第17回ウディコン全作品レビュー - mudai 0
49. mudai 0
| ジャンル | 作者 |
|---|---|
| 探索ADV | ぱちさん |
| プレイ時間 | プレイVer | クリア状況 |
|---|---|---|
| 3時間 | 1.43 | クリア |
良かった点
- 足で稼ぐ探索アドベンチャーとして楽しめます
気になった点
- マップが非常に広大な割に、意味のある施設は多くありませんでした
- 主要な施設へ向かう指示もやや曖昧です
- フラグ管理周りが怪しく、差し戻されるような不具合が見られます
レビュー
記者は足で稼ぐ
mudai 0 は、広大なマップを歩き回って取材を進めていく探索アドベンチャーです。
プレイヤーは主人公である記者を操作し、失踪事件の謎を追って様々な場所を巡って調査していくことになります。
基本的にはメニューから開くことのできる取材ノートを参考に調査を進行していき、それぞれの目的を達成していくにつれて徐々に失踪事件の真相に近づいていくことになります。
ただし、プレイヤーは安楽椅子探偵ではなく、足を動かして情報を集める記者です。家々の連なるクイン村の中を駆け巡り、様々な情報を己の手で集めていく必要があります。
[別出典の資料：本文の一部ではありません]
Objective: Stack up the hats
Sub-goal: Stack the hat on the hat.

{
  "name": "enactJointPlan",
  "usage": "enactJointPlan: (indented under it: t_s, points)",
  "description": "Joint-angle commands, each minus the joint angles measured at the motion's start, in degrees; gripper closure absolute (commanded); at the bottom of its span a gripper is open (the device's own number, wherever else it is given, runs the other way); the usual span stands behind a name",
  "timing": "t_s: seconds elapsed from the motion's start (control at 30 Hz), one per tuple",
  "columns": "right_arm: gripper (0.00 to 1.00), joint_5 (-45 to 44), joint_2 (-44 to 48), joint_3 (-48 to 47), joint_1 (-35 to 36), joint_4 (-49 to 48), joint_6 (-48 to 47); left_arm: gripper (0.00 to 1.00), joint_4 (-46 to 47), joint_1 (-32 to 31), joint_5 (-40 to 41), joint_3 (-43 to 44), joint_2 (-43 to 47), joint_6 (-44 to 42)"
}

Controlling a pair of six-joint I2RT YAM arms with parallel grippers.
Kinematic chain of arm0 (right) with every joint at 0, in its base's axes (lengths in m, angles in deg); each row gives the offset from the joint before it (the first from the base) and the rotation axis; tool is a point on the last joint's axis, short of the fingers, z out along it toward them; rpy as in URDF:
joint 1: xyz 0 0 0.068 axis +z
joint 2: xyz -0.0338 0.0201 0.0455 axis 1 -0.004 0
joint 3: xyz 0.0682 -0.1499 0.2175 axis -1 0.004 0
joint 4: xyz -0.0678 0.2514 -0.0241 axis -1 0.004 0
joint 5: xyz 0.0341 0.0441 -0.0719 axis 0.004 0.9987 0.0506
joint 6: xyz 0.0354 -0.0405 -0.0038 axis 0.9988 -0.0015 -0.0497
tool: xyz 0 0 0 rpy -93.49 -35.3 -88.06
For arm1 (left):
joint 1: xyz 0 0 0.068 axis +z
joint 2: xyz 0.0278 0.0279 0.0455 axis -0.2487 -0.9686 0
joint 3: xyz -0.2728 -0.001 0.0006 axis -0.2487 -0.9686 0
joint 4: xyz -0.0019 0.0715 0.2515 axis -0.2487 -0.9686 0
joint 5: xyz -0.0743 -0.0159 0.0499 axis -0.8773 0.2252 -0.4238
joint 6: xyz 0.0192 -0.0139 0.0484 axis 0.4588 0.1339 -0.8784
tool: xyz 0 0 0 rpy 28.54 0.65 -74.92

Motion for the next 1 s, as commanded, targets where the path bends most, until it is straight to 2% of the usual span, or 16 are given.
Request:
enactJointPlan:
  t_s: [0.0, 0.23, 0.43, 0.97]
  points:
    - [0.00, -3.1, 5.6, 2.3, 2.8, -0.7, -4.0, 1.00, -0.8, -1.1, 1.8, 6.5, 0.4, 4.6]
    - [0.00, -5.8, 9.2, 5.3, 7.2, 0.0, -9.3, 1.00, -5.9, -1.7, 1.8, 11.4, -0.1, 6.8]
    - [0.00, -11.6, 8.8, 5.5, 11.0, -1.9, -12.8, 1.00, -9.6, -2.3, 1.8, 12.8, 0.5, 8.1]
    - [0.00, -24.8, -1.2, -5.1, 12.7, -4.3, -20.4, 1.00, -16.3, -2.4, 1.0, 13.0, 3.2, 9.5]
幸い、主要な施設は中央付近に集約されているため、まずはそれらを訪れてみるのが調査の第一歩目となっていくことでしょう。
ひたすら足で稼いで調査を進め、謎を一つ一つ解きほぐし、幾人かの仲間と協力もしていきながら、不穏な失踪事件に迫っていきましょう。
感想
極めて広いマップの中をあちこち探し回っていくという、オープンっぽい印象のある探索アドベンチャーでした。
プレイ感が比較的近いのは The Painscreek Killings あたりですが、それよりはRPG寄り、あるいはツクール系の探索アドベンチャー寄りな内容です。
大筋はノートの指示通りに進めていくことになるんですが、指示が曖昧なこともあるため、その場合は足で稼ぐことになります。
ただ、足で稼ぐと言っても家の数は膨大であり、かつそのほとんどにはあまり意味はありません。世界観のフレーバー的な側面と、一つの広大な世界を舞台としているという印象を与えるための要素といった側面を強く感じました。もしかしたらカルマ値を稼ぐ場合は必要なのかもしれませんが。
多くの場合は手前側にある主要施設を訪れていけば事足りるため、その点で考えれば親切とも言えます。主要施設が基本的に散らばっていないのはありがたく、探索の手間をいくらか削減してくれました。筆者はファストトラベル取得がだいぶ後半になったので、そういう意味でも助かっています。
また、マップが広い割には施設に対しての説明が薄く若干混乱しました。
奥にあると言われた施設が世界全体から見たら中央寄りの位置にあったり、南の無限ダンジョンと言われても、実際は北の無限ダンジョンと分けて表記するためにその名前であったりと、場所に対しての説明がその広さに対してかなり大雑把になっています。
ある意味ではこれも探索要素なのかもしれませんが、少なくとも序盤に立ち寄ることになる新聞社くらいはもう少し分かりやすいと取り組みやすいなと感じていました。
探索要素についてはいくつかのイベントをこなしていくタイプとなっていて、ちょくちょくギミックの攻略が求められることはあるものの、概ねは探索することに主眼が置かれているようでした。
探索において、暗証番号イベントがフラグの差し戻しでやり直しになる、時限イベントの数字が消えないなど、細かい不具合は見られるので、こまめにセーブをしておくと安心ではあります。割と理不尽なブービートラップもある。
なんとなく探索の結果知り合う人物や、それまでの行動によってマルチエンディングに分岐している気配もあるので、他のプレイヤーがどういう結末を迎えたかは若干気になるところではあります。筆者はエネと生活ルートに入りました。カルマ値を上げすぎたのか、戦いに入ると強制敗北になってしまった。
なお、マルチエンディングというか複線的なシナリオの弊害なのか、各々の情報やキャラクターの掘り下げはかなり小規模になっているため、全容を把握するのはそこそこ困難な印象があります。筆者の到達したエンディングでは、結局夢は何だったというか誰の目線だったのか、封印が解けるとどうなるのかは微妙に良く分からない結末となってしまいました。ちゃんと突き止めたいのであれば、周回を前提としているのかもしれません。
広大なマップを探索するのに骨が折れる印象はあり、エネを見つけるマップを代表として全体的に繰り返しが多い構造になっている点が探索欲に対するノイズになっているきらいはあるものの、主要施設を巡り基本的な情報を集めていくだけれあれば割とシンプルな作りとなっている作品でした。
家を全部巡ってみるみたいなことをしない方が諸々分かりやすいかもしれません。人ん家のトイレで用を足すようなことはしないでおくのが無難。